Paste the following into a bash shell to get going:

mkdir build
cd build
cmake -GNinja ../llvm

Step 3 - Build

This is fairly easy. Simply run ninja (or make if that’s how you configured cmake). Now go make a sandwich - your PC will be rather busy.

Step 4 - Profit

You now have LLVM, Clang, libc++ and other goodies built and ready to use.

Simple compilation:

$ cat main.cpp
#include <iostream>
using namespace std;

int main() {
  cout << "Hello, World!" << endl;
}

$ ~/clang/build/bin/clang++ main.cpp
$ ./a.out
Hello, World!

Use libc++ which we built above:

$ ~/clang/build/bin/clang++ main.cpp -nostdinc++ -I$HOME/clang/build/include/c++/v1 -L$HOME/clang/build/lib -Wl,-rpath,$HOME/clang/build/lib -L$HOME/clang/build/lib -lc++ -Wl,-rpath,$HOME/clang/build/lib
$ ./a.out
Hello, World!

Compile with C++20 (as of writing this - initializer inside ranged-based for is not in any released clang version):

$ cat main.cpp
#include <iostream>
using namespace std;

int main() {
  for (int i = 1; int j : {1, 2, 3, 4}) {
    cout << "i: " << i << ", j: " << j << endl;
  }
}

$ ~/clang/build/bin/clang++ main.cpp -std=c++2a
$ ./a.out
i: 1, j: 1
i: 1, j: 2
i: 1, j: 3
i: 1, j: 4

Compile with AddressSanitizer:

$ cat main.cpp
int main() {
  int* a = new int(123);
  delete a;
  delete a;
}

$ ~/clang/build/bin/clang++ -O0 -g -fno-omit-frame-pointer -fsanitize=address main.cpp
$ ./a.out
=================================================================
==239623==ERROR: AddressSanitizer: attempting double-free on 0x602000000010 in thread T0:
    #0 0x4f9d12  (/tmp/cpp_vmizcK/a.out+0x4f9d12)
    #1 0x4fc0f1  (/tmp/cpp_vmizcK/a.out+0x4fc0f1)
    #2 0x7feaefe3c2b0  (/lib/x86_64-linux-gnu/libc.so.6+0x202b0)
    #3 0x41d989  (/tmp/cpp_vmizcK/a.out+0x41d989)

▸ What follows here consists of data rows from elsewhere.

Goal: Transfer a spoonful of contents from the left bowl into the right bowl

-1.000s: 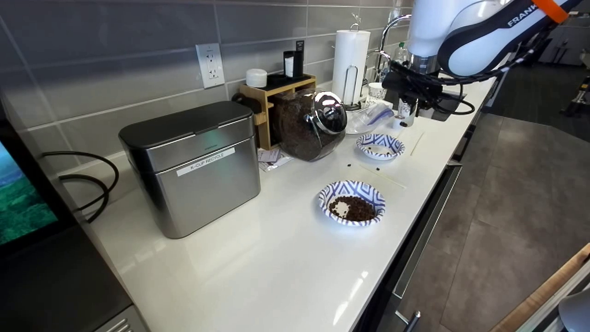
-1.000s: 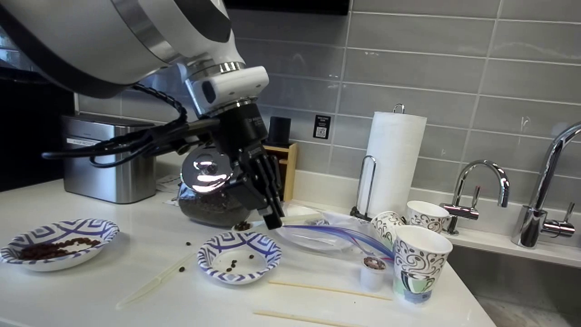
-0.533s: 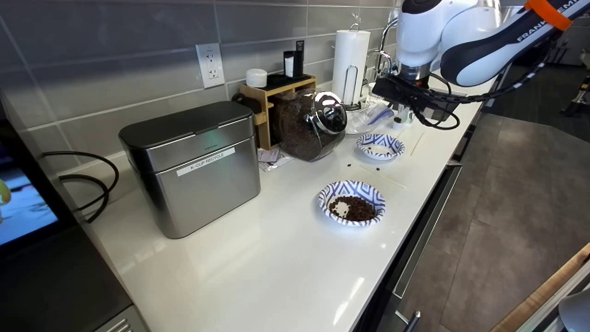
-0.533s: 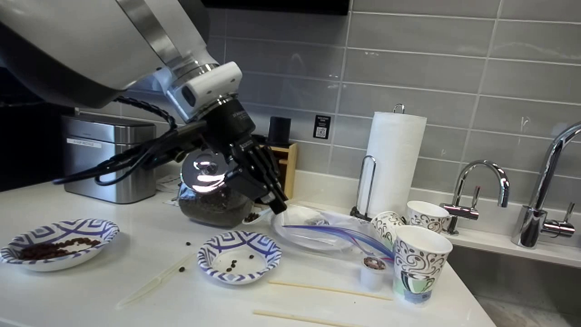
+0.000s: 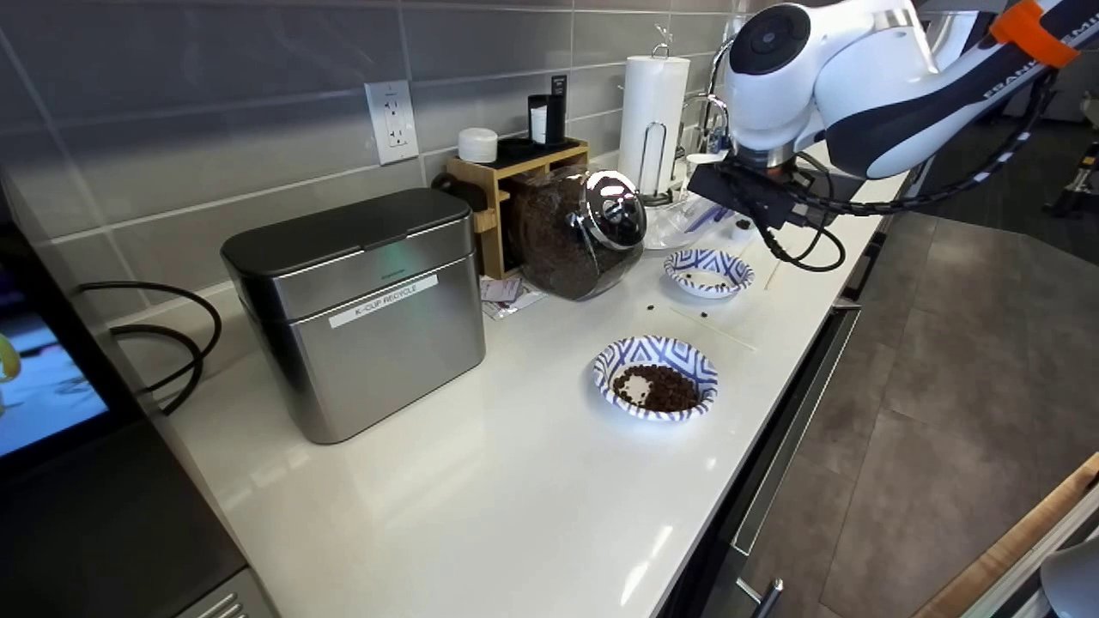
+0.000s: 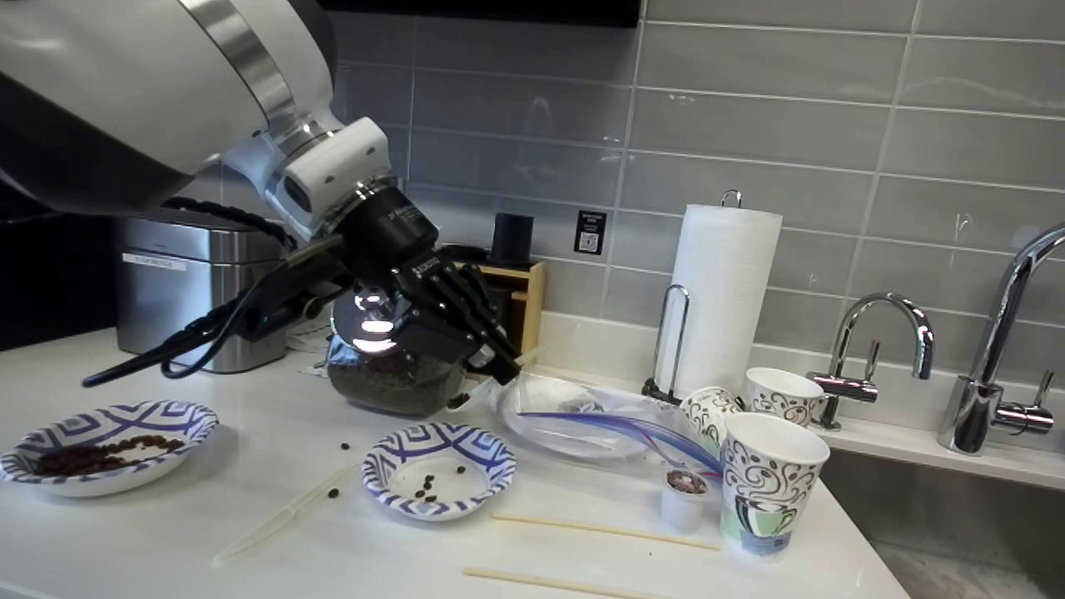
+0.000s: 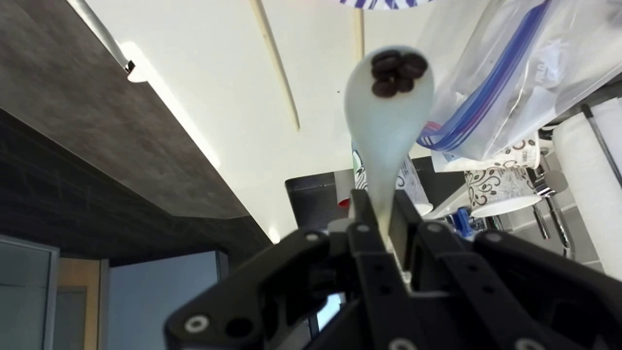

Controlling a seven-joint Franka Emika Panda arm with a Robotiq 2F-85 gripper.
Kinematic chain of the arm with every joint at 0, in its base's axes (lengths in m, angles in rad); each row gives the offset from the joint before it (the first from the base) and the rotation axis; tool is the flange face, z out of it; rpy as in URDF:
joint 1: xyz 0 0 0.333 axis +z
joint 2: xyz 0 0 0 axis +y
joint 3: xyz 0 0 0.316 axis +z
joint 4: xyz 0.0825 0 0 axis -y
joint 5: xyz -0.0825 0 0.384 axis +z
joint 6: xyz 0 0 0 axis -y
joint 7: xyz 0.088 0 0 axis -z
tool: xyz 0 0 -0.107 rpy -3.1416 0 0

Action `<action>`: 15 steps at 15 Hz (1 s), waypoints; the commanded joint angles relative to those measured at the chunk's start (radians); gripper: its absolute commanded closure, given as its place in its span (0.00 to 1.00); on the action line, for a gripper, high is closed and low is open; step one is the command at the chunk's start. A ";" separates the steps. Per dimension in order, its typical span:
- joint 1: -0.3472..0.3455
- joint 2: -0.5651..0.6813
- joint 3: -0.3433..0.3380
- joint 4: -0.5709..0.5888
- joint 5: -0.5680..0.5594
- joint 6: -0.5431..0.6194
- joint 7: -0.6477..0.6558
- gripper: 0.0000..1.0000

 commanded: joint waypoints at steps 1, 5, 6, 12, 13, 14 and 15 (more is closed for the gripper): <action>0.030 -0.028 0.015 -0.042 -0.087 -0.084 0.119 0.97; 0.058 -0.044 0.036 -0.066 -0.157 -0.163 0.231 0.97; 0.065 -0.046 0.042 -0.069 -0.172 -0.184 0.259 0.97; 0.106 -0.049 0.081 -0.096 -0.249 -0.351 0.376 0.97; 0.114 -0.046 0.089 -0.100 -0.258 -0.392 0.393 0.97; 0.122 -0.043 0.096 -0.103 -0.267 -0.429 0.408 0.97; 0.129 -0.039 0.103 -0.105 -0.273 -0.467 0.427 0.97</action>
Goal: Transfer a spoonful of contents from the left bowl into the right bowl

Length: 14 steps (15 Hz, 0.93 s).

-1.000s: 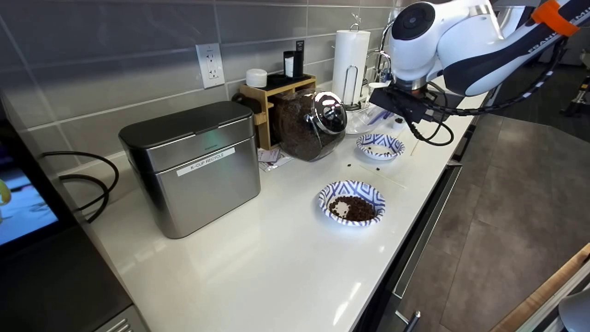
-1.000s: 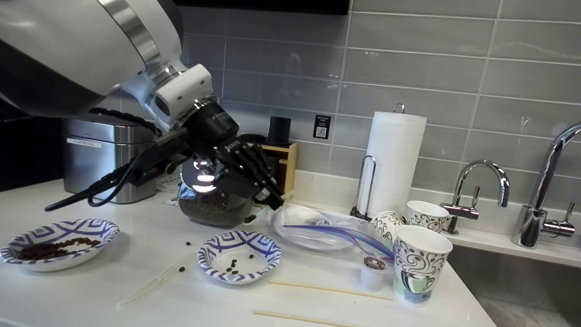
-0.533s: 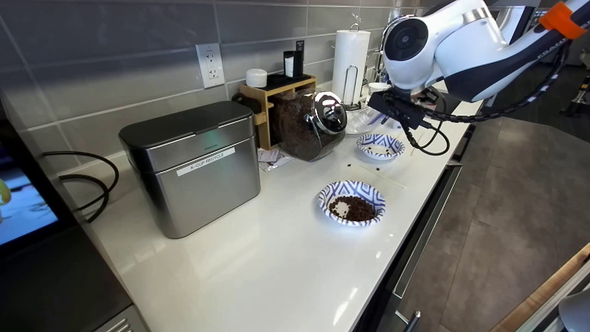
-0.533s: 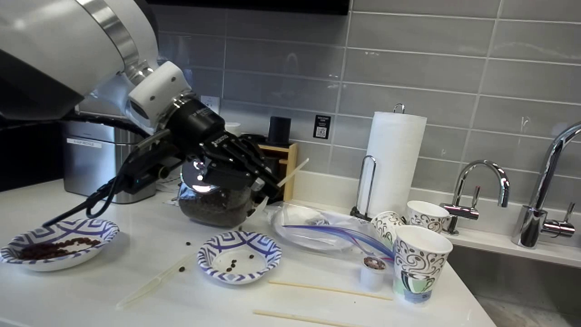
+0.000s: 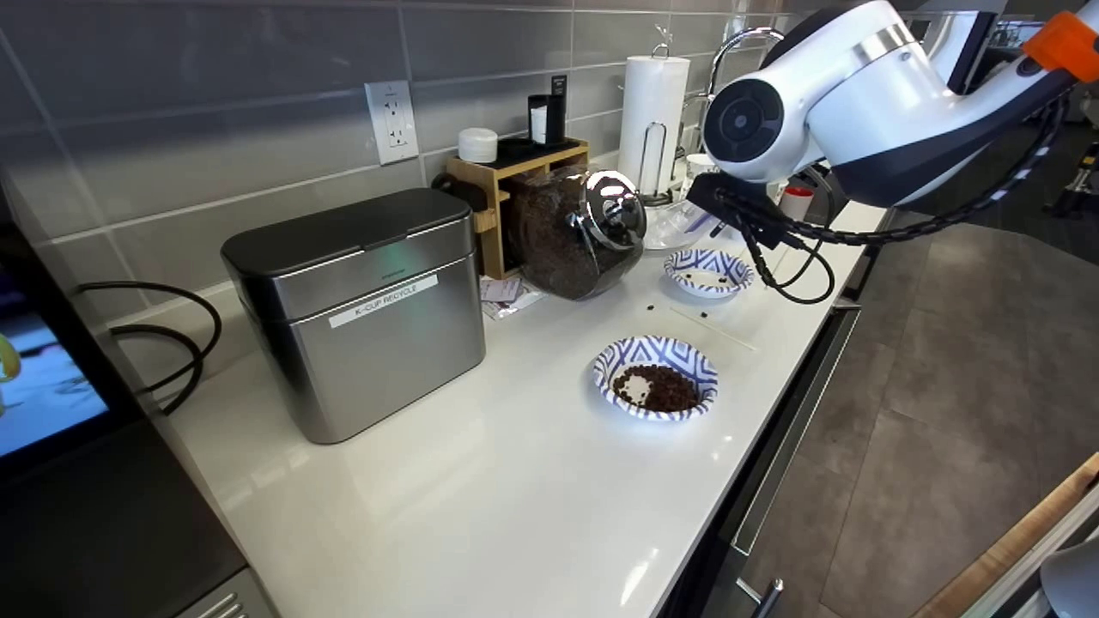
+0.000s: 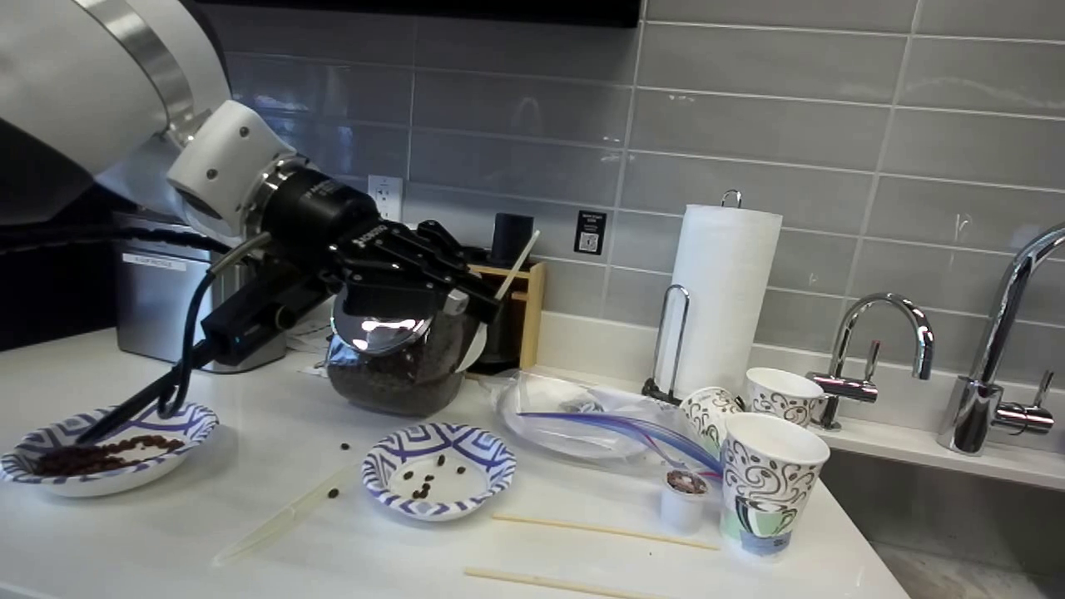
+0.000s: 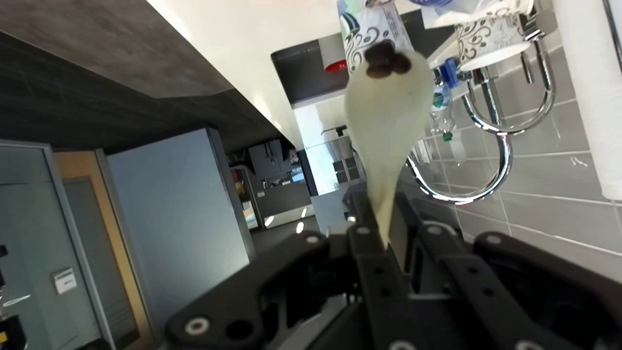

0x602000000010 is located 0 bytes inside of 4-byte region [0x602000000010,0x602000000014)
freed by thread T0 here:
    #0 0x4f9d12  (/tmp/cpp_vmizcK/a.out+0x4f9d12)
    #1 0x4fc0d3  (/tmp/cpp_vmizcK/a.out+0x4fc0d3)
    #2 0x7feaefe3c2b0  (/lib/x86_64-linux-gnu/libc.so.6+0x202b0)

previously allocated by thread T0 here:
    #0 0x4f9092  (/tmp/cpp_vmizcK/a.out+0x4f9092)
    #1 0x4fc068  (/tmp/cpp_vmizcK/a.out+0x4fc068)
    #2 0x7feaefe3c2b0  (/lib/x86_64-linux-gnu/libc.so.6+0x202b0)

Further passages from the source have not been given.